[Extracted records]
□ □ □ □
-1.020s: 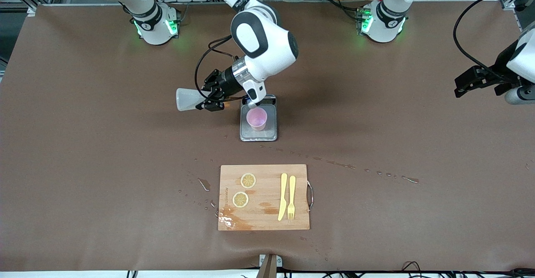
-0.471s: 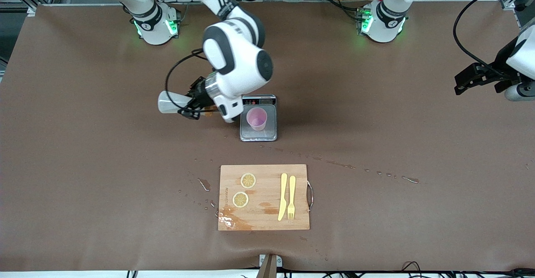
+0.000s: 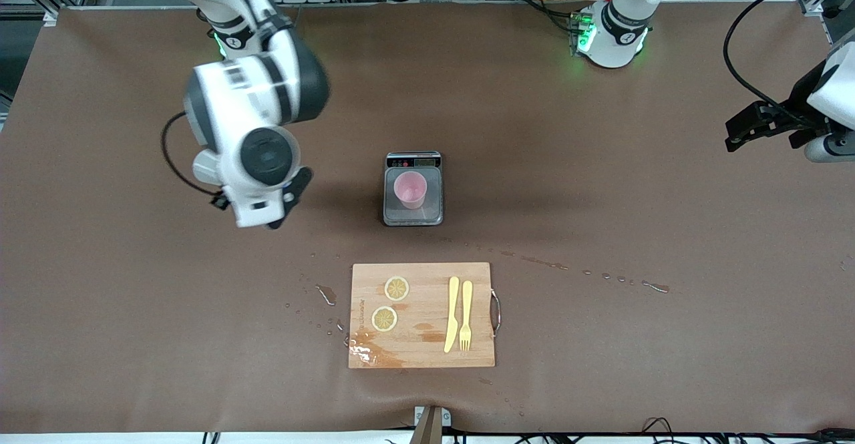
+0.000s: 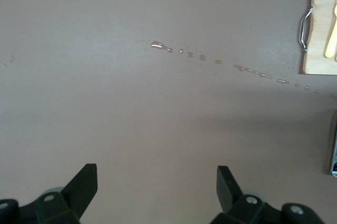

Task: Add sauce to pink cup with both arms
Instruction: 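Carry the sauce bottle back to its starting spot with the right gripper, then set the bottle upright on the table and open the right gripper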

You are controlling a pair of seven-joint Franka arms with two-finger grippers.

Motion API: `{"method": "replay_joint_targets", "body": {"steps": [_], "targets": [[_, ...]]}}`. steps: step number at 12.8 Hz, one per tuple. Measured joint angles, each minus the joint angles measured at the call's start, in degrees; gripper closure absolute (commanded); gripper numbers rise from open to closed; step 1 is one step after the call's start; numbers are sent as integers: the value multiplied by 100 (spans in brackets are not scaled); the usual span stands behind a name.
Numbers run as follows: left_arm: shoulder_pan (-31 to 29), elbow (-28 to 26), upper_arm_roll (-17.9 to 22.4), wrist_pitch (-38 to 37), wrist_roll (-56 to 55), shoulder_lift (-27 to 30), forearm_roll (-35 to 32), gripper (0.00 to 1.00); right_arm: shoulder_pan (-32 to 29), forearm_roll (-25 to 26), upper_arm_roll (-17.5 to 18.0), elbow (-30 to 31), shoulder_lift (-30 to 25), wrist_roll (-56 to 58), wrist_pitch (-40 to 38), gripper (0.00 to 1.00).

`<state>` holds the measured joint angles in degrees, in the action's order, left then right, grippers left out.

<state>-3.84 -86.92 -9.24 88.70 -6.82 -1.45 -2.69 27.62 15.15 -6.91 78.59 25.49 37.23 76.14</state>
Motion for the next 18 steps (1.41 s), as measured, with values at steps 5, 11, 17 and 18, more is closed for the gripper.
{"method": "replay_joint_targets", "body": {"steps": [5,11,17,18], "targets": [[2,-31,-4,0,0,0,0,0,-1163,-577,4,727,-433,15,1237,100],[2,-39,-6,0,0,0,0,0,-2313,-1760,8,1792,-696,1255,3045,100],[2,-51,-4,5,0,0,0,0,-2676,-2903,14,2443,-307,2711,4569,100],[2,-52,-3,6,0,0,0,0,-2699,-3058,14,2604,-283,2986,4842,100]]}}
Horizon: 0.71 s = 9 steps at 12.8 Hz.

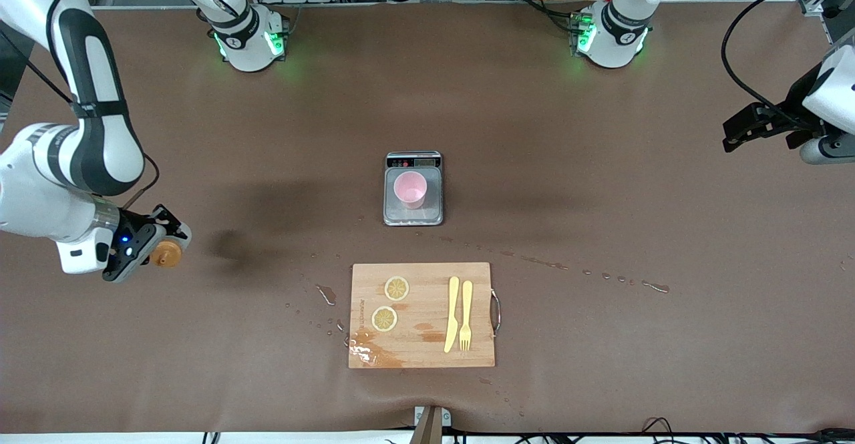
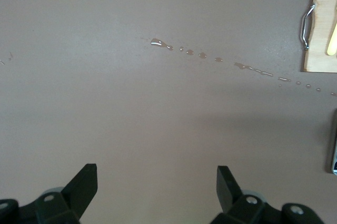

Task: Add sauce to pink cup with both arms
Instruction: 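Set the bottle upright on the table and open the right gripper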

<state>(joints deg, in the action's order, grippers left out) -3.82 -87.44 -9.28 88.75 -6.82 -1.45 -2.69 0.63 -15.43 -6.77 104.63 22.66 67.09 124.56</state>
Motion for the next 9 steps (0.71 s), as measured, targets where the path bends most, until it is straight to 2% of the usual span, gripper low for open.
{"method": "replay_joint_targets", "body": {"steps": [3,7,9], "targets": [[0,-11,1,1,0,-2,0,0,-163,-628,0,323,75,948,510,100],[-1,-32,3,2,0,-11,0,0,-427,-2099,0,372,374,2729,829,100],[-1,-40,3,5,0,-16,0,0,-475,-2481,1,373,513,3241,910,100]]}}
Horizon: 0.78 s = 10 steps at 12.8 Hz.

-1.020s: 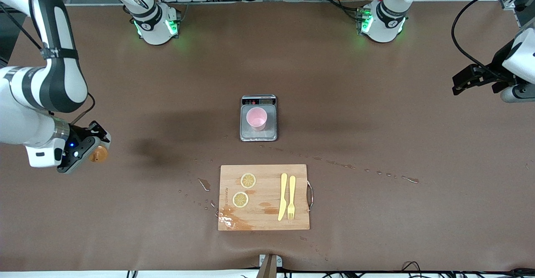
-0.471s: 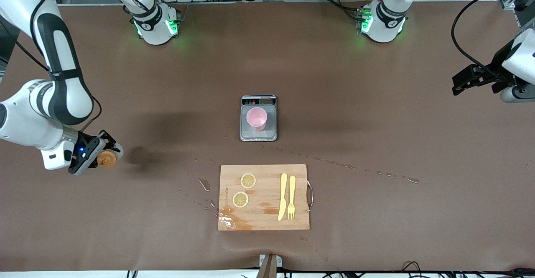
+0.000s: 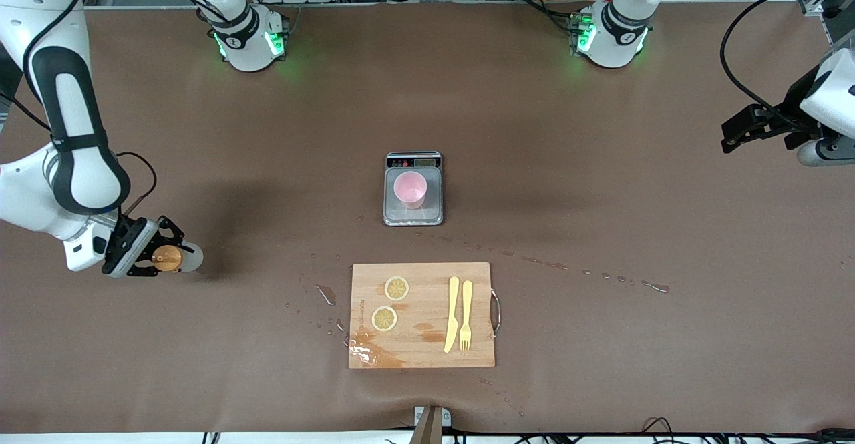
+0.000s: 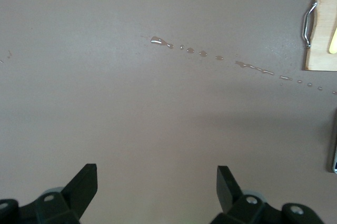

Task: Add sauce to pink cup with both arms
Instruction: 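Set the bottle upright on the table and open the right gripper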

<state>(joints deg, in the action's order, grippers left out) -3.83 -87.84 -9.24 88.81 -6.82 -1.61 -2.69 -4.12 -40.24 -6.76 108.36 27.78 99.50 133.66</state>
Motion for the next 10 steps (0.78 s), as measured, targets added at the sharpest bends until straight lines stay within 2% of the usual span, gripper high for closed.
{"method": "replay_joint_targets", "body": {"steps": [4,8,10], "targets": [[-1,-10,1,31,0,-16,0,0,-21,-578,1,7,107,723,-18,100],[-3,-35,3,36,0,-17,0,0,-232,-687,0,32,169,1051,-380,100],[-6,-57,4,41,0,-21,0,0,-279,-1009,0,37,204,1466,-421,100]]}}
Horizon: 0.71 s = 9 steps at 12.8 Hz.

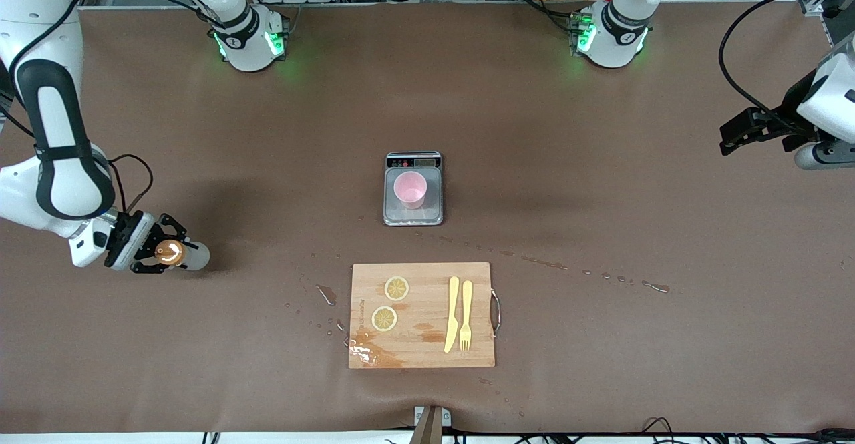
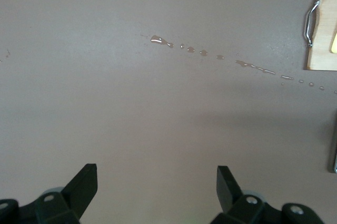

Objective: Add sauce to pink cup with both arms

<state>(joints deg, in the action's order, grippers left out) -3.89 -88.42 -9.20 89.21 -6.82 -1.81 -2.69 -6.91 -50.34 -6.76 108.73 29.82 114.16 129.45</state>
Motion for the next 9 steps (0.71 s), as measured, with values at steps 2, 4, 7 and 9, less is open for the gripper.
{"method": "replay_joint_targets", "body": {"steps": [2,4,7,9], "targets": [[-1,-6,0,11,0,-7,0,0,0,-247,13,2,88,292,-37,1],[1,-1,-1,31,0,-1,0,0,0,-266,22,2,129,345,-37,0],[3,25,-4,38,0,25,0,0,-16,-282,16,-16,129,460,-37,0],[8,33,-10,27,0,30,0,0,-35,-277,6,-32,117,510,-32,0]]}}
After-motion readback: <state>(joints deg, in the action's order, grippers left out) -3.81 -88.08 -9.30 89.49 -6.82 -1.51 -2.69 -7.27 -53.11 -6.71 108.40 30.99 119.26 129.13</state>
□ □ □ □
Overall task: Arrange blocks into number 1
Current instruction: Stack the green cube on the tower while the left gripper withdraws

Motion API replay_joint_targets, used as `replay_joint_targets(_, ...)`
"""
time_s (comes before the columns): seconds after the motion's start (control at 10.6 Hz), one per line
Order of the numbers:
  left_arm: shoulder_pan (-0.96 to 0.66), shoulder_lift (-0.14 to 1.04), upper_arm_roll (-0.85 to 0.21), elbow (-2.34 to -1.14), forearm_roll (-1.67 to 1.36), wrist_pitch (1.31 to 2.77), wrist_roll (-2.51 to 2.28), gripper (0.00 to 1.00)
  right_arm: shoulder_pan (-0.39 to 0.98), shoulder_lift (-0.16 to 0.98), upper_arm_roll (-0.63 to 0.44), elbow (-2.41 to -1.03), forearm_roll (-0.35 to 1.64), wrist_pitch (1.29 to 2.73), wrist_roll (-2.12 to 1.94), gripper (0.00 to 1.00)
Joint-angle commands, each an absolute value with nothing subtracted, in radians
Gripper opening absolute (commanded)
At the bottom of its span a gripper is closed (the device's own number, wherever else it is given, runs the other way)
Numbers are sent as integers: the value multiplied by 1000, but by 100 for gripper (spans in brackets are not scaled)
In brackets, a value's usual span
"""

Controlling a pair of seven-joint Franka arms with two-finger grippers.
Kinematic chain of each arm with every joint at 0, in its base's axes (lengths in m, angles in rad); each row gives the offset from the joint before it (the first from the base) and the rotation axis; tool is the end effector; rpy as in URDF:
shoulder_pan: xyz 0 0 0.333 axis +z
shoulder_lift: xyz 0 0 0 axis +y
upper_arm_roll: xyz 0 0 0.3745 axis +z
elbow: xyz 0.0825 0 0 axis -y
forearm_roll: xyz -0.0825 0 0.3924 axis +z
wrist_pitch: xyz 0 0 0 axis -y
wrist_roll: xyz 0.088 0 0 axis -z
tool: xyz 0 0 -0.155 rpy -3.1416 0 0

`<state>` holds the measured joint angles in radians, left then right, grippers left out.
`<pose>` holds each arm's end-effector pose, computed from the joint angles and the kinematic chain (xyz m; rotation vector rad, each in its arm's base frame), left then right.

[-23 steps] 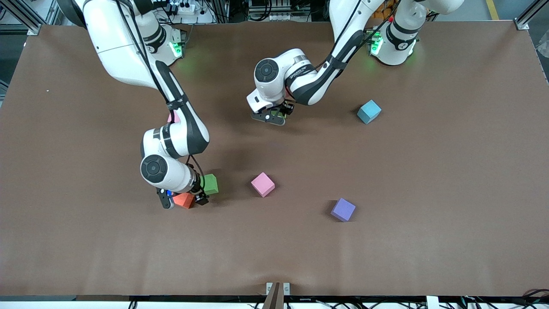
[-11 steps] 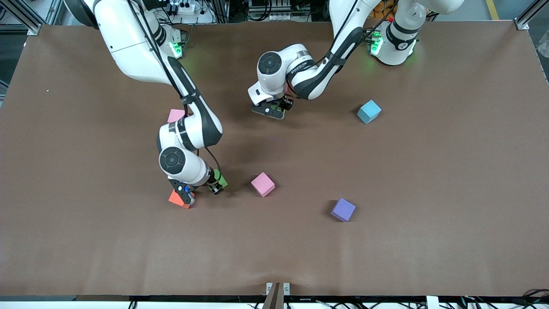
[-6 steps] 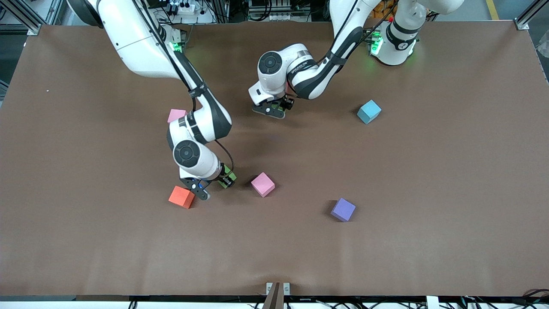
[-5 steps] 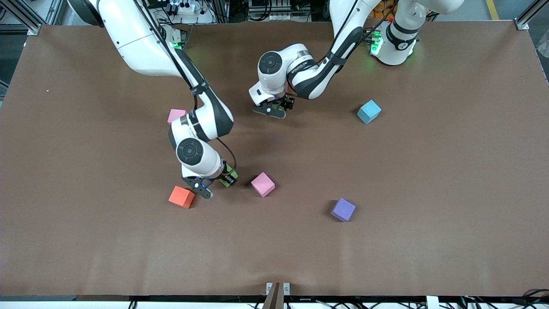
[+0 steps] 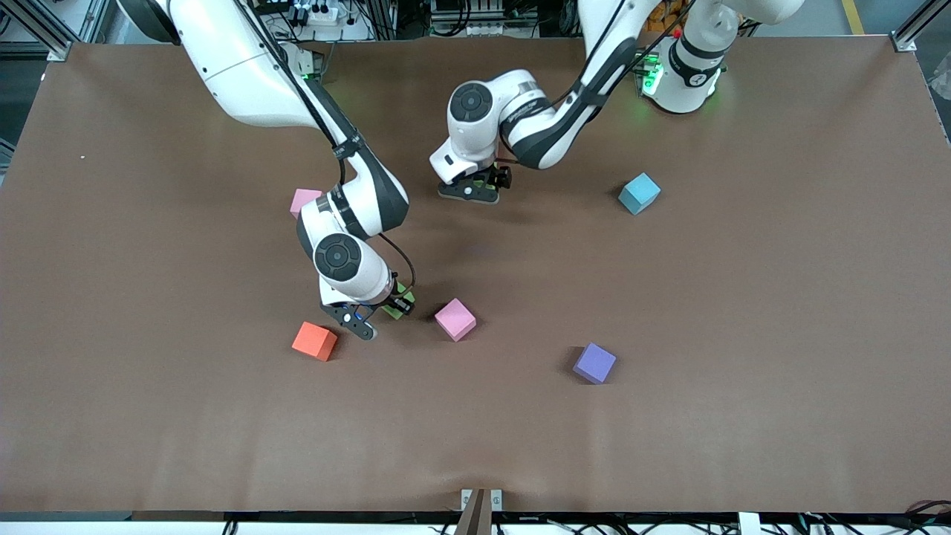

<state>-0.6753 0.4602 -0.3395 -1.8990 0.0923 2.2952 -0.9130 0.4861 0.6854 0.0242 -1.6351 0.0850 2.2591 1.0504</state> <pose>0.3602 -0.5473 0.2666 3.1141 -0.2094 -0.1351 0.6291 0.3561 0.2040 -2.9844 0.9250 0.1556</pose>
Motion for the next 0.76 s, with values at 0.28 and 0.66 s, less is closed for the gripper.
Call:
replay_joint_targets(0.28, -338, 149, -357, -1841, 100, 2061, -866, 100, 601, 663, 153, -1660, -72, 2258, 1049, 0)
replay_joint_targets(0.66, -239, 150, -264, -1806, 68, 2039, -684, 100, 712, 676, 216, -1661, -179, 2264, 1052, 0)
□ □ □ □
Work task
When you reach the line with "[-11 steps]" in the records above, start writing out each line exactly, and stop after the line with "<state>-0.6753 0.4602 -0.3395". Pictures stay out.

Solution below
[-11 steps] 
[-6 steps] 
[-5 steps] 
[+0 steps] 

<state>-0.6753 0.4602 -0.3395 -1.8990 0.0923 2.2952 -0.9130 0.4861 0.6854 0.0242 -1.6351 0.0850 2.2591 1.0504</state> <pose>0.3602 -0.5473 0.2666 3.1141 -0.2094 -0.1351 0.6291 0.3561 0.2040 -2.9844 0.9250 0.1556</pose>

Nothing else is part of this answer.